**REQUIRED ACTION**
Look through the listing below and report every line that contains "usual".

_ _ _ _

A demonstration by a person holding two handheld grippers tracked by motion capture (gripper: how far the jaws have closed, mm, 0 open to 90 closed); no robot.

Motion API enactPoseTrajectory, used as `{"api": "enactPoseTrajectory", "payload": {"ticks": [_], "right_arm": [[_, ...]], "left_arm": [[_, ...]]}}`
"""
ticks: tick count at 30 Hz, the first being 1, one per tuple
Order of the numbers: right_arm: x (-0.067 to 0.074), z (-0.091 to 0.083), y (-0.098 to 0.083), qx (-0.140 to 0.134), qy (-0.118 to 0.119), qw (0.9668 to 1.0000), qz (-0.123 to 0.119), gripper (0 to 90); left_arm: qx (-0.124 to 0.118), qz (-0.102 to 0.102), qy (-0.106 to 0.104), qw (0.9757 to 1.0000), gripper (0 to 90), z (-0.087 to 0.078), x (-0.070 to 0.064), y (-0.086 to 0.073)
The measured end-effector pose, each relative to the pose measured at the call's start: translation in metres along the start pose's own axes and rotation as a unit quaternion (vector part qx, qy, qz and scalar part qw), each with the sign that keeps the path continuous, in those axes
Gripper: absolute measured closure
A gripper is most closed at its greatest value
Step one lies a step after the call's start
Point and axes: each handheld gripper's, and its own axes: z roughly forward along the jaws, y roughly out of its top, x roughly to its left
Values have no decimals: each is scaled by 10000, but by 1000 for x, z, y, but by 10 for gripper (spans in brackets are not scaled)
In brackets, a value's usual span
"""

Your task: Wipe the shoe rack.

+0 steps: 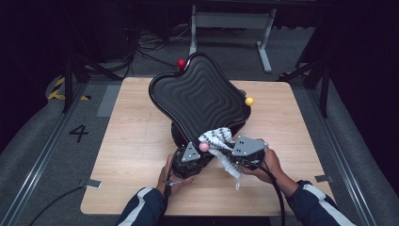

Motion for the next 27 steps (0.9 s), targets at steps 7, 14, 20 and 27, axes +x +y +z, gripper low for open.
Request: {"api": "enactPoseTrajectory", "payload": {"ticks": [7,14,20,27], "right_arm": [[-14,3,-10,105,-317,9993,168,795],[-42,23,-35,521,-799,9945,439,793],[-61,28,-51,689,-1035,9897,713,793],[-73,26,-62,839,-1381,9835,815,793]], "left_arm": [[16,7,-3,10000,738,0,0,0],[21,19,-7,10000,738,0,0,0],[13,21,-10,10000,738,0,1,0],[-8,3,13,10000,738,0,0,0]]}}
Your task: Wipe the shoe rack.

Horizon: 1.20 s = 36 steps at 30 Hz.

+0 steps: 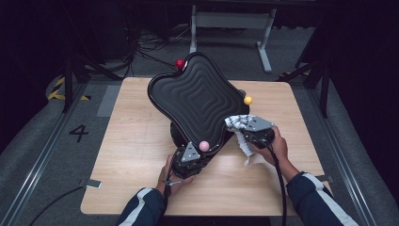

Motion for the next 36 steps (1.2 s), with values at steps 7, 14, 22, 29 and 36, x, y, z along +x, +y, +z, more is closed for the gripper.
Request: {"api": "enactPoseTrajectory", "payload": {"ticks": [7,14,22,29,36], "right_arm": [[-19,0,-8,116,-231,9991,338,789],[-38,7,-18,217,-579,9966,549,785],[-33,0,-14,-82,-109,9985,528,786],[-9,-9,2,-374,427,9983,140,785],[28,-10,23,-619,883,9934,-382,779]], "left_arm": [[-4,-2,-2,10000,739,0,0,0],[1,1,-1,10000,738,0,0,0],[4,0,6,10000,738,0,0,0],[10,-4,25,10000,738,0,0,0],[-10,-55,67,10000,736,0,1,0]]}}
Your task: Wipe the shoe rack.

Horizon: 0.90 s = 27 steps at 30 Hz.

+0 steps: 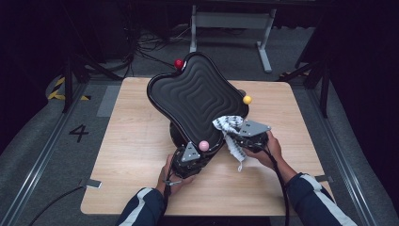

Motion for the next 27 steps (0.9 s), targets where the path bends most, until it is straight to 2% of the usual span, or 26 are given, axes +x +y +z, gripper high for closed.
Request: {"api": "enactPoseTrajectory", "payload": {"ticks": [2,3,8,13,18,22,26,27], "right_arm": [[4,0,1,9,29,10000,-40,778],[10,0,2,2,157,9999,-32,778],[18,-6,0,-51,390,9992,-49,776],[34,-13,4,-170,639,9975,-260,777],[55,-12,10,-195,971,9931,-627,777],[55,-5,6,-124,1003,9928,-649,781],[50,8,-6,73,891,9950,-442,786],[50,8,-6,73,891,9950,-442,786]], "left_arm": [[5,21,28,10000,735,0,1,0],[37,-32,41,10000,735,-1,2,0],[34,-33,72,10000,733,-1,2,0],[-1,-132,157,9998,719,-2,3,0],[-22,-165,150,9997,715,-2,4,-1],[-6,-165,132,9998,717,-2,4,-1],[0,-156,127,9998,718,-2,4,-1],[3,-102,111,9999,718,-2,4,-1]]}}
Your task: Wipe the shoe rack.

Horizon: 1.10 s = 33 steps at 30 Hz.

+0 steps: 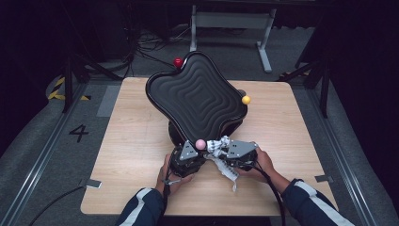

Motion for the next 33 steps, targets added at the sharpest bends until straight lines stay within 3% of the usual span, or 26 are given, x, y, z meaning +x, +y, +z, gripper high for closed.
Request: {"api": "enactPoseTrajectory", "payload": {"ticks": [1,5,8,17,19,26,33], "right_arm": [[-1,7,-5,166,-118,9998,20,787],[-5,14,-12,287,-226,9993,-24,787],[-10,16,-16,332,-217,9991,126,786],[-17,22,-28,554,-270,9978,235,780],[-18,23,-28,549,-266,9979,213,778],[-19,23,-32,592,-229,9975,321,757],[-21,24,-33,578,-220,9975,354,746]], "left_arm": [[20,47,-44,10000,717,0,-2,0],[8,133,-80,9999,719,0,-5,0],[23,170,-94,9998,713,-1,-6,-1],[130,214,-380,9990,572,-5,-7,-2],[95,181,-376,9991,527,-7,-8,-3],[451,407,-304,9977,414,-21,-10,-8],[684,293,-45,9972,347,-42,2,-19]]}}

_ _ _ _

**EXPECTED ANSWER**
In brackets, a value's usual span
Motion for the next 27 steps (0.9 s), targets where the path bends most, until it is straight to 2% of the usual span, or 26 are given, axes +x +y +z, gripper high for closed.
Motion for the next 33 steps, targets added at the sharpest bends until straight lines stay within 3% of the usual span, or 26 are given, x, y, z meaning +x, +y, +z, gripper high for closed.

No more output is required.